WHAT YOU HAVE TO DO – Lines with the word "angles" in them are the ones to copy from the records.

┌─ RECORDS PROVIDED

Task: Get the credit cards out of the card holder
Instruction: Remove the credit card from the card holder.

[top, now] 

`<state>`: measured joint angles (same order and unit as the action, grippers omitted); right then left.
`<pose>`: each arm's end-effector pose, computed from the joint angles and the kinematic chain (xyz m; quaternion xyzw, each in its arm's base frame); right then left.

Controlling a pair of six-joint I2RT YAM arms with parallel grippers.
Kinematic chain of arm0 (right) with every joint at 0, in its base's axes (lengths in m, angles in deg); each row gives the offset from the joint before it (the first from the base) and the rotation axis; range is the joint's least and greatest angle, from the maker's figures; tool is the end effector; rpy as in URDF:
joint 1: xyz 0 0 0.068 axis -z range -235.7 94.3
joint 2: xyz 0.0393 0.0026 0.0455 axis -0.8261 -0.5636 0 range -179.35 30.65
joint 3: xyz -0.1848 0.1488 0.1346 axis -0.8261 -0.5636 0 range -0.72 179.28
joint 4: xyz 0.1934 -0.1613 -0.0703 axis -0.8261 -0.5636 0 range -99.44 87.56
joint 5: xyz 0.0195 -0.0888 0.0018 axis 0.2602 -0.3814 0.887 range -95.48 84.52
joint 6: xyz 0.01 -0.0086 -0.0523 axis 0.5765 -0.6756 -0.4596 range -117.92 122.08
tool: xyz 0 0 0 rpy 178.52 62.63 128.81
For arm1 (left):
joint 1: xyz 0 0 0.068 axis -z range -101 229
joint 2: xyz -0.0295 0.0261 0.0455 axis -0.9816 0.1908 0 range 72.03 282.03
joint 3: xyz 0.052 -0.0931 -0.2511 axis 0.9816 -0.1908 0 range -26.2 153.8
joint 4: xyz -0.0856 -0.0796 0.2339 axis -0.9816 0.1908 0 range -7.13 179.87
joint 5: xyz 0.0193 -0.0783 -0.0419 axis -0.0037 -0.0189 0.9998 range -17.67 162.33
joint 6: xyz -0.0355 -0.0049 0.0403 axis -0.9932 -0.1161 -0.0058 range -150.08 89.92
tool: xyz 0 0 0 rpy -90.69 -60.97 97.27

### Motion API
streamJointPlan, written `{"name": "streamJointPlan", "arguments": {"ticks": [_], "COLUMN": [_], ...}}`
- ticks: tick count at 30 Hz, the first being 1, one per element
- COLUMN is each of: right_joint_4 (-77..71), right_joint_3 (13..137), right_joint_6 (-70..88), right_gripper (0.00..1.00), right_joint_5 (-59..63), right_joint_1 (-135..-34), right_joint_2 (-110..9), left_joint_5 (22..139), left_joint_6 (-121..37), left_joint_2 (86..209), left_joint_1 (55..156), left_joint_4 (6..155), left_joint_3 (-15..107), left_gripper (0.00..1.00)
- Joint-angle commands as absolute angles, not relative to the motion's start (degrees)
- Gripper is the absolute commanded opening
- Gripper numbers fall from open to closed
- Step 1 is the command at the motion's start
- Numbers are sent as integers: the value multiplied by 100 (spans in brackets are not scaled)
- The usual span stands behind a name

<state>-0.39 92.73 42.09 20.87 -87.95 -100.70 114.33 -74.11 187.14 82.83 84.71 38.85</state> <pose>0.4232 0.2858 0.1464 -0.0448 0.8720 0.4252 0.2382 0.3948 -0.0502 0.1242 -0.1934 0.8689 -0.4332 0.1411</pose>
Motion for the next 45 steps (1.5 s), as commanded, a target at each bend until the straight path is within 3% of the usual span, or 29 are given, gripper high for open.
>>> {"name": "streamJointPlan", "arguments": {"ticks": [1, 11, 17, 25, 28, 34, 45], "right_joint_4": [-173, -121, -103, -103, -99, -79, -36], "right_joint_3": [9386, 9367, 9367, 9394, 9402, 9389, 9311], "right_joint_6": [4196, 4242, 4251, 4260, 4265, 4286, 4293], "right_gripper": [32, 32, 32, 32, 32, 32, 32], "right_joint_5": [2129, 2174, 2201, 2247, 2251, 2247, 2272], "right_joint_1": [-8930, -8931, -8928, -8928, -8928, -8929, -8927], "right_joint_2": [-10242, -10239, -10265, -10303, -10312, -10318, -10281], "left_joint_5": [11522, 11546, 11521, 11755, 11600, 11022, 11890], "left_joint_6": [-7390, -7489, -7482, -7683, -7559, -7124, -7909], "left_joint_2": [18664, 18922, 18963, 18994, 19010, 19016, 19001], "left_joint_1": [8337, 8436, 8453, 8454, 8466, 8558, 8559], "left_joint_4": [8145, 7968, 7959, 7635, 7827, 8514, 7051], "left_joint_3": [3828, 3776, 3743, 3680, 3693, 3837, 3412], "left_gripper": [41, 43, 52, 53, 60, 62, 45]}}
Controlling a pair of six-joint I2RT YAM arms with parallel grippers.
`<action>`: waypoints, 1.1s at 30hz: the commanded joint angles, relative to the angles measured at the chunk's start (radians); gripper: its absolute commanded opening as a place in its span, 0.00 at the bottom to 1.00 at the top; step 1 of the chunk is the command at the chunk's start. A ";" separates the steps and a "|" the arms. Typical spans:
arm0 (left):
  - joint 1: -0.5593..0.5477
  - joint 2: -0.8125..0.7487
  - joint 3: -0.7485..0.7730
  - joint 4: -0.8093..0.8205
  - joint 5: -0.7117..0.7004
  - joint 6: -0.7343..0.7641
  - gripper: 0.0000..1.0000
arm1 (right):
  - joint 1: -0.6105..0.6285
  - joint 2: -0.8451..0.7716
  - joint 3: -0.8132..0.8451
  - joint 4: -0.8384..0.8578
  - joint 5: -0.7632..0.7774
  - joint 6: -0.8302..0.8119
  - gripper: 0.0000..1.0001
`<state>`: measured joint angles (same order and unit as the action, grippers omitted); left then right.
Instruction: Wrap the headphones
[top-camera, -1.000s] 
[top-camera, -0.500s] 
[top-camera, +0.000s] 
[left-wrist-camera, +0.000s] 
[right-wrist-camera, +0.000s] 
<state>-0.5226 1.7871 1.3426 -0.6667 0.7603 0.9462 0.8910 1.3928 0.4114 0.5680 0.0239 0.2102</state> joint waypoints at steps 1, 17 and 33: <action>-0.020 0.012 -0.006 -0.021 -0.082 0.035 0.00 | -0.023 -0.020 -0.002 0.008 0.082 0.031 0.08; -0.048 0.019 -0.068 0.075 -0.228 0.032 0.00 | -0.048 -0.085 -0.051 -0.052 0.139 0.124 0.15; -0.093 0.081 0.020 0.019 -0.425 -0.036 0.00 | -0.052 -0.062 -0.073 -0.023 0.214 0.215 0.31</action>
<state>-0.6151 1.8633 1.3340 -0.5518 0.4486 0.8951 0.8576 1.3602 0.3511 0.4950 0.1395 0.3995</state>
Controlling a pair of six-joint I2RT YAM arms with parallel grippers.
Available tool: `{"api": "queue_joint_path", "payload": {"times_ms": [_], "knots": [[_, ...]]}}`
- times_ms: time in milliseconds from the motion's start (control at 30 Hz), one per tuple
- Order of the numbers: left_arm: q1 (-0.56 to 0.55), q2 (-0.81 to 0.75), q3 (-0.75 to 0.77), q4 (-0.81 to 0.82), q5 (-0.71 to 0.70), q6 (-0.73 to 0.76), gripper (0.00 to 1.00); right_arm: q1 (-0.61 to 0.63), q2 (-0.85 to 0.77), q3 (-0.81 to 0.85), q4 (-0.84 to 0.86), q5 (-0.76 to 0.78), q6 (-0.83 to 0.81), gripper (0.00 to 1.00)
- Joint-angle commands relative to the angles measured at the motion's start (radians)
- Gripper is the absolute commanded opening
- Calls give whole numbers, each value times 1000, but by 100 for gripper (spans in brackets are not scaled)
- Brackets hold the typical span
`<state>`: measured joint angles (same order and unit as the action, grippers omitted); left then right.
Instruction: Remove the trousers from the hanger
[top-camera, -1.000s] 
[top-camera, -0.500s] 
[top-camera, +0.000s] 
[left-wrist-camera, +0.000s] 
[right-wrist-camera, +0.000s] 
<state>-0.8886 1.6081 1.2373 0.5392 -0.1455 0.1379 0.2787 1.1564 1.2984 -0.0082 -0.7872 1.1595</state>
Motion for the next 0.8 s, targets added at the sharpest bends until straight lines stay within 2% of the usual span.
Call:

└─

SOLUTION FOR THIS TASK –
`<state>`: measured joint angles (same order and unit as the action, grippers omitted); right then left.
`<pose>`: each arm's end-effector pose, computed from the joint angles and the kinematic chain (xyz m; quaternion xyzw, each in its arm's base frame); right then left.
Kinematic chain of arm0 (right) with every joint at 0, in its base's axes (lengths in m, angles in deg); each row gives the offset from the joint before it (the first from the base) and the rotation axis; range is the joint's least and greatest angle, from the maker's figures; tool is the end effector; rpy as in URDF:
- Joint-angle commands as absolute angles, not relative to the motion's start (degrees)
`<action>`: waypoints, 1.1s at 30hz: the commanded joint angles, relative to the angles measured at the chunk's start (radians); gripper: its absolute commanded opening as a place in its span, 0.00 at the bottom to 1.00 at the top; step 1 of the chunk is the command at the chunk's start. A ";" separates the steps and a "|" the arms. Typical spans:
`<state>`: measured joint angles (same order and unit as the action, grippers omitted); left then right.
- Joint-angle commands relative to the angles measured at the motion's start (radians)
`<state>`: measured joint angles (same order and unit as the action, grippers omitted); left then right.

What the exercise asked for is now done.